[Given data]
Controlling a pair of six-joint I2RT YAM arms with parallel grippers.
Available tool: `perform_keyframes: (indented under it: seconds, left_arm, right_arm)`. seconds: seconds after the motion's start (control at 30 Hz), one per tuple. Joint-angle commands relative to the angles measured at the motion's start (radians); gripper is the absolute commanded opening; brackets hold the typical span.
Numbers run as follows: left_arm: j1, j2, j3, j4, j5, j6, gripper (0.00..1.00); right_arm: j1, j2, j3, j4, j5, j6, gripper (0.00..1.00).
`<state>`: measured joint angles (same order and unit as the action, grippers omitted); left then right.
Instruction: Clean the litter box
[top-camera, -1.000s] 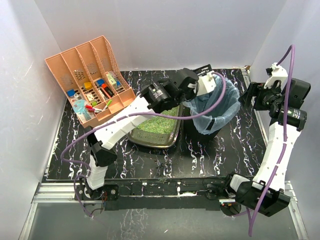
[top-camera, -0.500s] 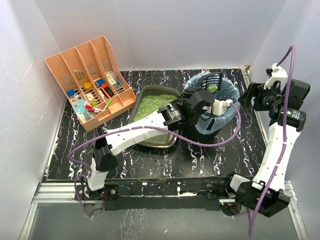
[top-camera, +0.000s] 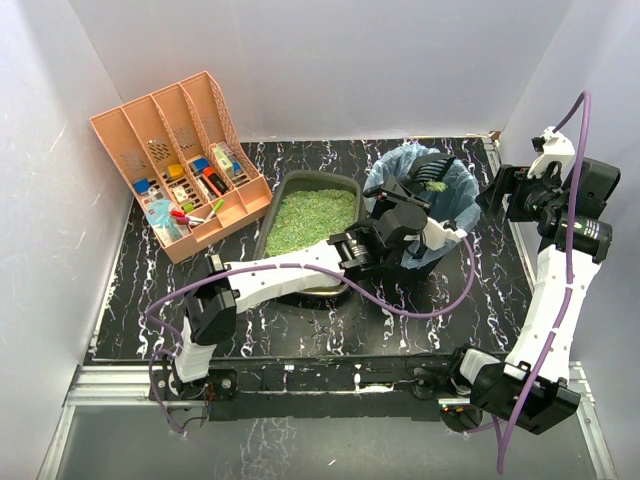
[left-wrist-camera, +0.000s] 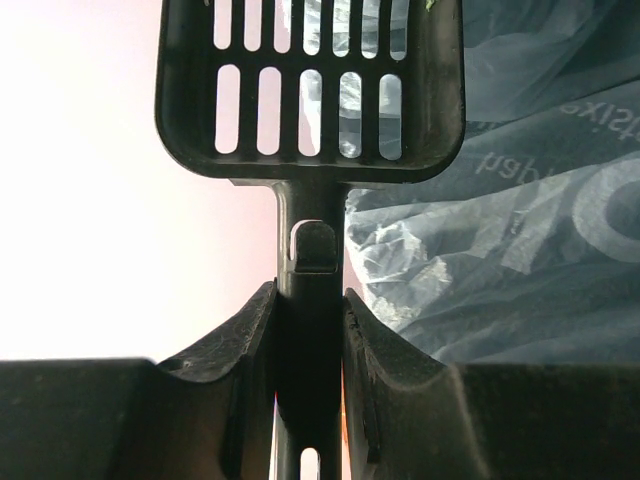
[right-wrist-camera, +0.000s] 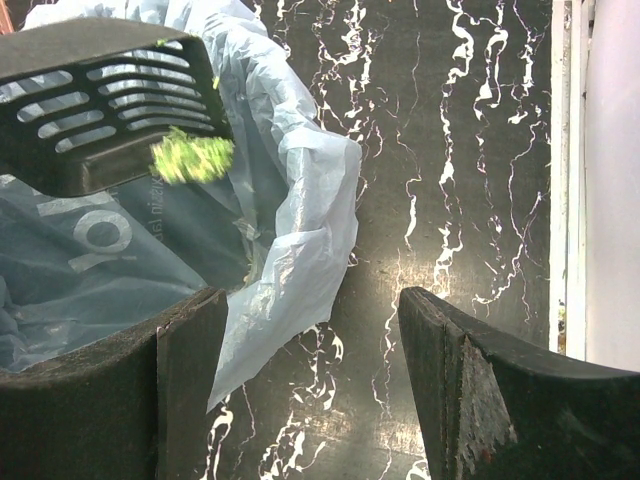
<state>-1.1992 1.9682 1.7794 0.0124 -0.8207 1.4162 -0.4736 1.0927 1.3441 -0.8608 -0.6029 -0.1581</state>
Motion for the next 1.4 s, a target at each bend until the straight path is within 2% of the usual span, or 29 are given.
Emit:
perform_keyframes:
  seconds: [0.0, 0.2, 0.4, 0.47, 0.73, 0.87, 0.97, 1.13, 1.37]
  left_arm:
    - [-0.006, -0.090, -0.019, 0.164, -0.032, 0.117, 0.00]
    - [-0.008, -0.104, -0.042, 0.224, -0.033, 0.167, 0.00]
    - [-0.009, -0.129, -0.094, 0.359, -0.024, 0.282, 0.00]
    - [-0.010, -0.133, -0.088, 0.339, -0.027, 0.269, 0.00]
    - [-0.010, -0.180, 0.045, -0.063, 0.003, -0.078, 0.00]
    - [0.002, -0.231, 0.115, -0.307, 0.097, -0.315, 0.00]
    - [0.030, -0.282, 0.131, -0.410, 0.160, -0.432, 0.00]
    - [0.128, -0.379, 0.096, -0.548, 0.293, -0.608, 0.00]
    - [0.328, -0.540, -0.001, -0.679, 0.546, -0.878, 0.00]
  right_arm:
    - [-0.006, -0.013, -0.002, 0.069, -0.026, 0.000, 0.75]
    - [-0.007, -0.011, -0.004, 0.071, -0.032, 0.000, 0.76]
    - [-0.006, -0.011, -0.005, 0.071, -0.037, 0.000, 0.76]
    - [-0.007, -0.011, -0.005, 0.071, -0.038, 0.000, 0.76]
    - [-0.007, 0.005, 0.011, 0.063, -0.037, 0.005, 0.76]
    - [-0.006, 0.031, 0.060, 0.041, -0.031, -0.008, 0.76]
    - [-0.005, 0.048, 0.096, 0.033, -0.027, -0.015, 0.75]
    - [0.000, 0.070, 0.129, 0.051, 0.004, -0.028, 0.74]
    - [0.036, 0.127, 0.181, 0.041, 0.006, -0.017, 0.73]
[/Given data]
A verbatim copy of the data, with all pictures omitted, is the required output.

**Solution to the problem:**
Controlling a pair of six-joint I2RT YAM arms with parallel grippers.
Available tool: `perform_keyframes: (indented under it: seconds, left_arm, right_arm)`. seconds: seconds after the motion's start (control at 30 Hz), one per tuple. Joint-angle commands relative to the angles measured at the motion's start (radians); gripper is the absolute commanded opening; brackets hold the typical span.
Numbers run as follows: left_arm: j1, j2, j3, j4, j5, j6, gripper (0.00..1.00); right_arm: j1, j2, j3, j4, j5, j6, gripper (0.00..1.00).
`<state>`: measured joint angles (same order and unit as the action, grippers omitted); left then right.
Instruction: Clean the litter box
[top-camera, -1.000s] 
[top-camera, -0.500s] 
[top-camera, +0.000s] 
[left-wrist-camera, +0.000s] 
[right-wrist-camera, +0.000s] 
<state>-1.1992 1.9682 1.7794 0.0124 -0.8207 1.4162 -0.4736 1.0927 1.3441 -0.8608 -0.6029 -0.1581</state>
Motion for the next 1.4 s, a target at each bend until the straight path is within 2% of the usual span, or 29 are given.
Emit:
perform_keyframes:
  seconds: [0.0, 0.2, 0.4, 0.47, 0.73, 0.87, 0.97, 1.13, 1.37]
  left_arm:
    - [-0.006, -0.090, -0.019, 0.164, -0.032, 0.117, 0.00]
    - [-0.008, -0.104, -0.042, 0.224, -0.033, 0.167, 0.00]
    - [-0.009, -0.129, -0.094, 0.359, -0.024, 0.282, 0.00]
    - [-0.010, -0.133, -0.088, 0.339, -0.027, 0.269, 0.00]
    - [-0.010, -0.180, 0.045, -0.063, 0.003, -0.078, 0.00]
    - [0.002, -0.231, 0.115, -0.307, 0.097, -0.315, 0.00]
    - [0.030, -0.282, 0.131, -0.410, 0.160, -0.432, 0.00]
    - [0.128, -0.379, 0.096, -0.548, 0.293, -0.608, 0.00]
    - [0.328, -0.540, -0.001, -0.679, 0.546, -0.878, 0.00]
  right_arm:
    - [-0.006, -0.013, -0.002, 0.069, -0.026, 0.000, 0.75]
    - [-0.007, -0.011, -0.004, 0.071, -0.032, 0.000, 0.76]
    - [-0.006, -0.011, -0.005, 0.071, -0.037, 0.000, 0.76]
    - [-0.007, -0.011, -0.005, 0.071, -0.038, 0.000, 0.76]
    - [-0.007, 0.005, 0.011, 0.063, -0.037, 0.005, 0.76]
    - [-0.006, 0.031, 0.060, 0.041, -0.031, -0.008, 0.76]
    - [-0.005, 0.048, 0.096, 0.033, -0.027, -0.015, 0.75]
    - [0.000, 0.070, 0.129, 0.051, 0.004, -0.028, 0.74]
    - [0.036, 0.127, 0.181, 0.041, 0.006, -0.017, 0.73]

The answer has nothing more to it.